A literatura deve ser compreendida/analisada esmiuçadamente como forma de

representação do contexto social e político, pelo autor e sua manifestação artística na

obra. Valendo-se dessa ideia, percebemos vários elementos podem influenciar na

composição/escrita da obra, como sua corrente literária, seus gostos e preferências.

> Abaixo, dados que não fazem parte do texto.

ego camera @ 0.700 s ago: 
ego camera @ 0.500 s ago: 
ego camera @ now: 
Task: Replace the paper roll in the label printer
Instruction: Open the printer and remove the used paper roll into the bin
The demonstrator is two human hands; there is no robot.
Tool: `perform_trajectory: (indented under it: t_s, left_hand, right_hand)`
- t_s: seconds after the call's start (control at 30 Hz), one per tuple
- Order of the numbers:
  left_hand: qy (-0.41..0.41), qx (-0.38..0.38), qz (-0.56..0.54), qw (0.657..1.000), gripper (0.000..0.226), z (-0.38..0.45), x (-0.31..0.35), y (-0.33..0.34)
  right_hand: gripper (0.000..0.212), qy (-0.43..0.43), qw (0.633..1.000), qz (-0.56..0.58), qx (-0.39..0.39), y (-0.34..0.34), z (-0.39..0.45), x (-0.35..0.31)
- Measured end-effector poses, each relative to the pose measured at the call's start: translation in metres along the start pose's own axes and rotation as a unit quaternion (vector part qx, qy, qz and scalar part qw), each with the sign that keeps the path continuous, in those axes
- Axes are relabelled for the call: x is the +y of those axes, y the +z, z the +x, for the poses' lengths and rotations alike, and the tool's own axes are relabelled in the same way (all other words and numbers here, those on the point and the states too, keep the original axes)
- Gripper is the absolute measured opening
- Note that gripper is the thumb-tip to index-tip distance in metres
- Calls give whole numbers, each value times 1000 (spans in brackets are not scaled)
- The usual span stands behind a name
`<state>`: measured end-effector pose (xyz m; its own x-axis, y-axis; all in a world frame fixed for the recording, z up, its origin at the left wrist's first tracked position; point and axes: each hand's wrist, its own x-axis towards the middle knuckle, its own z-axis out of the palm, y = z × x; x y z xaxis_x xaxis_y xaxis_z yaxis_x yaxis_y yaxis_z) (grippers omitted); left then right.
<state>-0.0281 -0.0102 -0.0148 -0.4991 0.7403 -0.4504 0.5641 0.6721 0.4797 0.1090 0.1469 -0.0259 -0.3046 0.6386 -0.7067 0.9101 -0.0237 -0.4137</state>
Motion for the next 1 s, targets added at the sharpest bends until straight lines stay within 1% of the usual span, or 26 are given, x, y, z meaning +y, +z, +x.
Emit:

E

nesse sentido, buscou-se percorrer um caminho historiográfico ao buscar dialogar com o

projeto: A construção da narrativa de Milton Hatoum: aspectos da ditadura militar na

cidade de Manaus presente na obra Dois Irmãos (2000), possibilitando analisar o cenário

social, político e econômico da cidade de Manaus obra de Hatoum (2000), assim como

elementos que permitem pensar a questão da ditadura militar no norte do pais.